Pomijając dość liczne głupotki, serial dramaturgicznie daje radę. Operuje licznymi stereotypami narodowościowymi, na przekór poprawności politycznej. Stereotypy, jak to stereotypy, są durnowate, ale nie całkiem pozbawione jakiegoś uroku, ironii czy wręcz dowcipu ;)
Trochę tak, choć narodowości praktycznie nie miały żadnego znaczenia. Polak wspomniał, że jego ojciec wszystkich nienawidził, ale sam nie był uprzedzony do nikogo i nie epatował agresją. Bardziej niż narodowość to klasa definiowała bohaterów, Włoch też miał poczucie wyższości, bo w Nato pracował, lepiej zarabiał i więcej wiedział o demokracji :) A cieć prostakiem był głupim, ale uczciwym i też nie przez to, z jakiego kraju się wywodził, tylko z racji pracy i statusu społecznego, jaki miał.
Pojawiały się jednak w dialogach głupowate komentarze np. że Turcy i Polacy żadnej wojny nie wygrali, a Jacob nie zna rosyjskiego i angielskiego, bo ojciec Polaka kazał mu trzymać się z dala od wszystkiego co ruskie i amerykańskie...

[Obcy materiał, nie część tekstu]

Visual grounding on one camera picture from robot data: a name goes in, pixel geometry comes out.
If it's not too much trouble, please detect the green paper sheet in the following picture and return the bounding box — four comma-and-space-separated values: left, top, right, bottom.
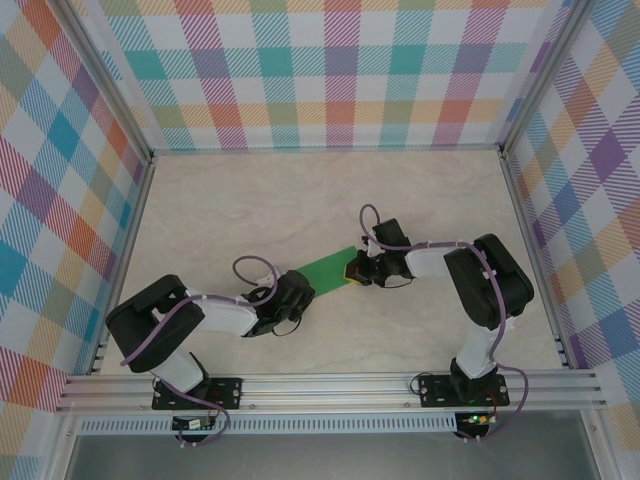
294, 245, 362, 296

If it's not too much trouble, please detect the grey metal shelf panel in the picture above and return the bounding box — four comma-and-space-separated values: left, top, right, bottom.
64, 430, 601, 480

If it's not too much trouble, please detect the thin black right gripper cable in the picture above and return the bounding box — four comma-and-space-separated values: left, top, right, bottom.
374, 273, 417, 291

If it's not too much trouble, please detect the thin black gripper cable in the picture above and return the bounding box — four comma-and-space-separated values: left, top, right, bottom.
272, 317, 303, 339
374, 273, 417, 291

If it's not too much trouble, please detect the thin black left gripper cable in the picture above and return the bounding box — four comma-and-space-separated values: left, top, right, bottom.
272, 317, 303, 339

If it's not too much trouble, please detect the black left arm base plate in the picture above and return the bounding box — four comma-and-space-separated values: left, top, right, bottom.
151, 377, 245, 412

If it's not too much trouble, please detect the aluminium long mounting rail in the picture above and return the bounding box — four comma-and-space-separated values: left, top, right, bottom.
54, 369, 607, 414

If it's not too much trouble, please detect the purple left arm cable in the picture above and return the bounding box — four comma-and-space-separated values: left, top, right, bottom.
119, 254, 282, 449

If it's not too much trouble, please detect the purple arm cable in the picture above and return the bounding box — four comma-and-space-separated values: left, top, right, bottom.
119, 254, 282, 449
359, 203, 530, 444

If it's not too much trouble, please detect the perforated white cable tray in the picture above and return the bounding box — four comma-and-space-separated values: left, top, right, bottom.
78, 412, 459, 435

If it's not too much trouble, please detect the aluminium thin wall-base rail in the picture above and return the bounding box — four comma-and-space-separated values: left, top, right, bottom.
148, 143, 505, 157

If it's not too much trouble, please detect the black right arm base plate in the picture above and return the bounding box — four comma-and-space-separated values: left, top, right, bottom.
417, 373, 510, 409

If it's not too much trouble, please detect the aluminium right side rail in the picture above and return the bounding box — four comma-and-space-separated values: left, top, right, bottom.
499, 149, 574, 371

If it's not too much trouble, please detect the aluminium left side rail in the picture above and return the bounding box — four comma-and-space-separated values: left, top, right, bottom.
88, 154, 156, 376

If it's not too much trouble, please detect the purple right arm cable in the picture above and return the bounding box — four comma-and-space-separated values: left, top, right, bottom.
359, 203, 530, 444

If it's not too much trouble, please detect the aluminium right corner post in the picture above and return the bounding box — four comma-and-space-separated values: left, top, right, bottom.
498, 0, 589, 154

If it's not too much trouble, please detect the aluminium corner post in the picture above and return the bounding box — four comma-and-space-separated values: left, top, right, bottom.
59, 0, 154, 164
498, 0, 589, 154

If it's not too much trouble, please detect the aluminium left corner post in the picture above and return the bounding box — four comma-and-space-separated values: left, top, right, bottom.
59, 0, 154, 164

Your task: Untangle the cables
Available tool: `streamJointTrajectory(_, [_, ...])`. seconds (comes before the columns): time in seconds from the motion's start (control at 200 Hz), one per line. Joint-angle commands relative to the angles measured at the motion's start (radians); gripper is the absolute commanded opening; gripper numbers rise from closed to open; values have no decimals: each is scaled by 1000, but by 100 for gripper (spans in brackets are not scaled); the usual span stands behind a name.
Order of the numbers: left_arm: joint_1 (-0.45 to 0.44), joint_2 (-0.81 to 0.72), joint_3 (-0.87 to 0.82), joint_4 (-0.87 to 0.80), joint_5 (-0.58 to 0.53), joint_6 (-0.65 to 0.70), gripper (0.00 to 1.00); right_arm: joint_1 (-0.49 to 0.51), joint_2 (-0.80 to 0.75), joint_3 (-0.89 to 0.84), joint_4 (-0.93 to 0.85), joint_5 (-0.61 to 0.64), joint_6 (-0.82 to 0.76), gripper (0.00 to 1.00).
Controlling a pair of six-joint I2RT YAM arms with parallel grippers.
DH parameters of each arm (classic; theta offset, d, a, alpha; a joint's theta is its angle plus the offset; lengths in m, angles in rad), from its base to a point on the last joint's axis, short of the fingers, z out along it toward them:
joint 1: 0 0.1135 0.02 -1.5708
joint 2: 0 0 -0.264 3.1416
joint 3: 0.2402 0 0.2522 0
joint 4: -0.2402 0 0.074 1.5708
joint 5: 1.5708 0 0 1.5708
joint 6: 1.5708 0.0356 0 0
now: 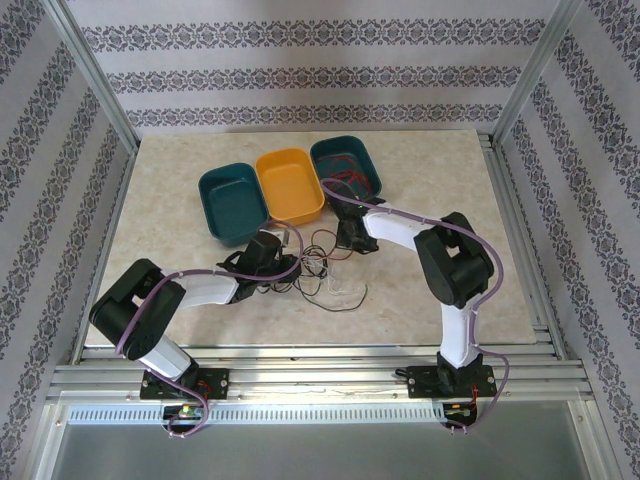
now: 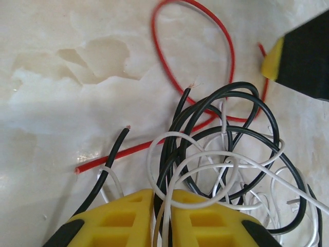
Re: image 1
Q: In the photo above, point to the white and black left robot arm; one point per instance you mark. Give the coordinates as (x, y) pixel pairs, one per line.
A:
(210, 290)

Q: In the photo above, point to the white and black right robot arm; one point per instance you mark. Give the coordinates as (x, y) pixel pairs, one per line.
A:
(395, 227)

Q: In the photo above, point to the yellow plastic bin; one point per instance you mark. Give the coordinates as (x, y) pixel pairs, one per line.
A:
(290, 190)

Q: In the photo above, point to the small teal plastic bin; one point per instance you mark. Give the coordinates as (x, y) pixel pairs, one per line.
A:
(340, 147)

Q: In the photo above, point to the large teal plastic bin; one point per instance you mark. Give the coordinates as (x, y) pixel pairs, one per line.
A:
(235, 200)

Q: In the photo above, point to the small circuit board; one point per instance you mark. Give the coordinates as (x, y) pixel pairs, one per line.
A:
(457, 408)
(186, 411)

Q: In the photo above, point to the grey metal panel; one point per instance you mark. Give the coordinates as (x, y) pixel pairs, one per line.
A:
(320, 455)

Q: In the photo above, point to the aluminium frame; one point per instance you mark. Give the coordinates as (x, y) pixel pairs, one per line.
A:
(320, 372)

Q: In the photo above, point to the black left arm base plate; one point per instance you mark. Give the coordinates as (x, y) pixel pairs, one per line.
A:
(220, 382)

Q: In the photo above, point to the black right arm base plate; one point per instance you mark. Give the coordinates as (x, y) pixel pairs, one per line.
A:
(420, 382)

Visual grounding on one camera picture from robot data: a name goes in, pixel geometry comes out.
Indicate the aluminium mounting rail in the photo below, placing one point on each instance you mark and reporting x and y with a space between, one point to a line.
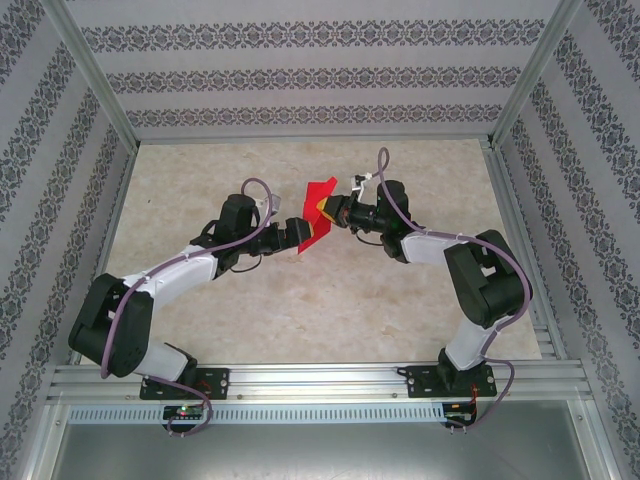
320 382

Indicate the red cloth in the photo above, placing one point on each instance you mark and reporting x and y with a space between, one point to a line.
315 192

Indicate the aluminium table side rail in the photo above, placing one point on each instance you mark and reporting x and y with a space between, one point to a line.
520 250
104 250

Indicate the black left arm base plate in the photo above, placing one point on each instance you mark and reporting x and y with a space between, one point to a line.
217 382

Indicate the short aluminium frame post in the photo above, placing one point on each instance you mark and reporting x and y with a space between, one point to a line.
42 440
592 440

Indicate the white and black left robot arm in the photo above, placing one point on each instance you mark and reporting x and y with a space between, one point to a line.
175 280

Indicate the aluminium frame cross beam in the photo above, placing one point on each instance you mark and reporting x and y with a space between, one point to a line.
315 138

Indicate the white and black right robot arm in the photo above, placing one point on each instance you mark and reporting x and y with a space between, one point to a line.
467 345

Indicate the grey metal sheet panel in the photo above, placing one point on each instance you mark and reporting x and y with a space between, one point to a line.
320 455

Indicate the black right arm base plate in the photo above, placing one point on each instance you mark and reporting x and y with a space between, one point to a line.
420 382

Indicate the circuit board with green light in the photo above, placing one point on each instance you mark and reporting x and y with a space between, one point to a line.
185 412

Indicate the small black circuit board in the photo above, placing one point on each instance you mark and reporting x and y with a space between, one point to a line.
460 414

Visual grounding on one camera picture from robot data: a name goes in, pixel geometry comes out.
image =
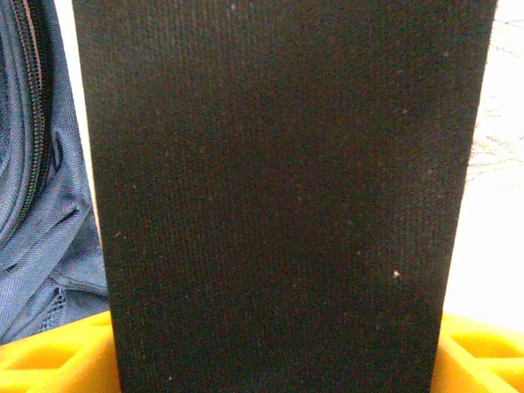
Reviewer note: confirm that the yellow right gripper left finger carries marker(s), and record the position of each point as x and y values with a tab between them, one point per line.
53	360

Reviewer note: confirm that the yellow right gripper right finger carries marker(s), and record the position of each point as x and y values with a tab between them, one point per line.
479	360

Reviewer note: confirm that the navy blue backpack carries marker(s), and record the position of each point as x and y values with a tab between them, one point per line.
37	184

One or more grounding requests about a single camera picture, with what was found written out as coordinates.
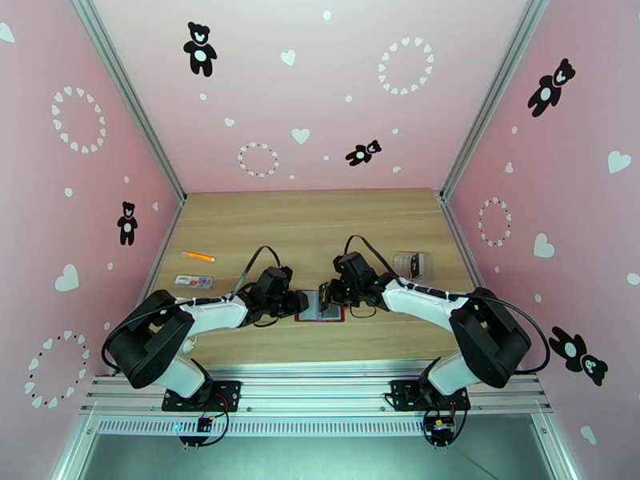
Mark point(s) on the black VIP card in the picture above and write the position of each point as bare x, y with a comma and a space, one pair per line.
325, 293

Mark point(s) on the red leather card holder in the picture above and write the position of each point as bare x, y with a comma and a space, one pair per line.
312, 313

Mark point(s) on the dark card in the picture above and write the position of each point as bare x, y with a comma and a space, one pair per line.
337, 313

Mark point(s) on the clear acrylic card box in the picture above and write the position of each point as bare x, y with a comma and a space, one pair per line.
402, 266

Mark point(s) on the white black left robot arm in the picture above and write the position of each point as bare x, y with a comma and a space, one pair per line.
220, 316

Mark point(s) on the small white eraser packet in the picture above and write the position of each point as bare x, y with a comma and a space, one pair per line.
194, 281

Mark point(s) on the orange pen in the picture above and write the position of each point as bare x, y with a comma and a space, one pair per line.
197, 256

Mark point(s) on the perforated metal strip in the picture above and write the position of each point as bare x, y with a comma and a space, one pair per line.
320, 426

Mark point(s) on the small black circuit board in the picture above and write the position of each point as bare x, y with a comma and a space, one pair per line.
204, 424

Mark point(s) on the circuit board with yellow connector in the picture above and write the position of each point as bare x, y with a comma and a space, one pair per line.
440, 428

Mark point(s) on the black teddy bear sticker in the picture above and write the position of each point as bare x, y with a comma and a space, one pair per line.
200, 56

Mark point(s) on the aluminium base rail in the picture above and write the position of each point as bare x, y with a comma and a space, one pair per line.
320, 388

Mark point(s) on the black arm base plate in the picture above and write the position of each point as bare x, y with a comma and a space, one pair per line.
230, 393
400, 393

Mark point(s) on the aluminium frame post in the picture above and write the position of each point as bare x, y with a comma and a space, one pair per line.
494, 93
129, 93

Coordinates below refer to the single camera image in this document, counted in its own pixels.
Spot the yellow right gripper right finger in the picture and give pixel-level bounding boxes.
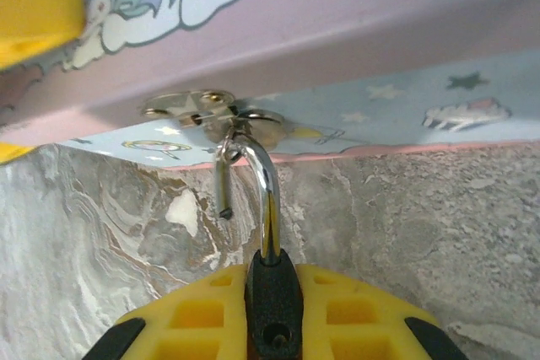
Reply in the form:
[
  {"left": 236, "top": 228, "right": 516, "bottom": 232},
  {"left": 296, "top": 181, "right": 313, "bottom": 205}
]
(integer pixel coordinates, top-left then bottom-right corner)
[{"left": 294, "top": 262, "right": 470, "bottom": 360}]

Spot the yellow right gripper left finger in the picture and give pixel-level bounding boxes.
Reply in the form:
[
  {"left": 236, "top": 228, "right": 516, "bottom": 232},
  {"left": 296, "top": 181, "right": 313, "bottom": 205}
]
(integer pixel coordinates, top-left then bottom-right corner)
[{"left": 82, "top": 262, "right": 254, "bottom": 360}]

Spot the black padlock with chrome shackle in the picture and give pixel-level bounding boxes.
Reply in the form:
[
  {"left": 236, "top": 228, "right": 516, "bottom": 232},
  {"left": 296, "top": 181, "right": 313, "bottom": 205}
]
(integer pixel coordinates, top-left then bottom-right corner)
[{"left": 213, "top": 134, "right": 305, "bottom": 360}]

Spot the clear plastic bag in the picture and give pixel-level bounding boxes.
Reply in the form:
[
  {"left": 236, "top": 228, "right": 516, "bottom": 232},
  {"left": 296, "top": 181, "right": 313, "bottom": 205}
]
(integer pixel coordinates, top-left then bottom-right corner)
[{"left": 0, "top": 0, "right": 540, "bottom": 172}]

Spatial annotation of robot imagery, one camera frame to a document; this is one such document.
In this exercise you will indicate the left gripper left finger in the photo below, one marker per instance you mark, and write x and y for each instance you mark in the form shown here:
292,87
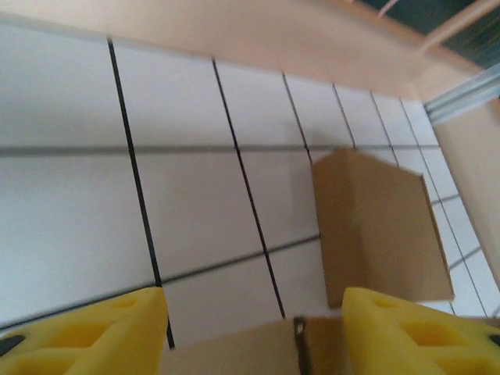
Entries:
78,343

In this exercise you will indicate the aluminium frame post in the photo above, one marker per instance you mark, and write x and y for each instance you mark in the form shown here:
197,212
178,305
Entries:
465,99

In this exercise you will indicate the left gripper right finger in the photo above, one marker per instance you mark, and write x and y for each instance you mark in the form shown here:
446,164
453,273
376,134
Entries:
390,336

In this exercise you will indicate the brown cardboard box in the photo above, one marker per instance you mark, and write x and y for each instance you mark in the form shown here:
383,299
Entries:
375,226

Swoją droga ciekaw jestem czy rzeczywiście istnieje jakiś Polok, który zna świetnie francuski (choć nie mieszka tam od małego), a nie zna angielskiego. Mam kolegę, który mieszka w Paryżu od 15 roku życia, czuje się i Polakiem i Francuzem, ale nawet on angielski zna jako tako.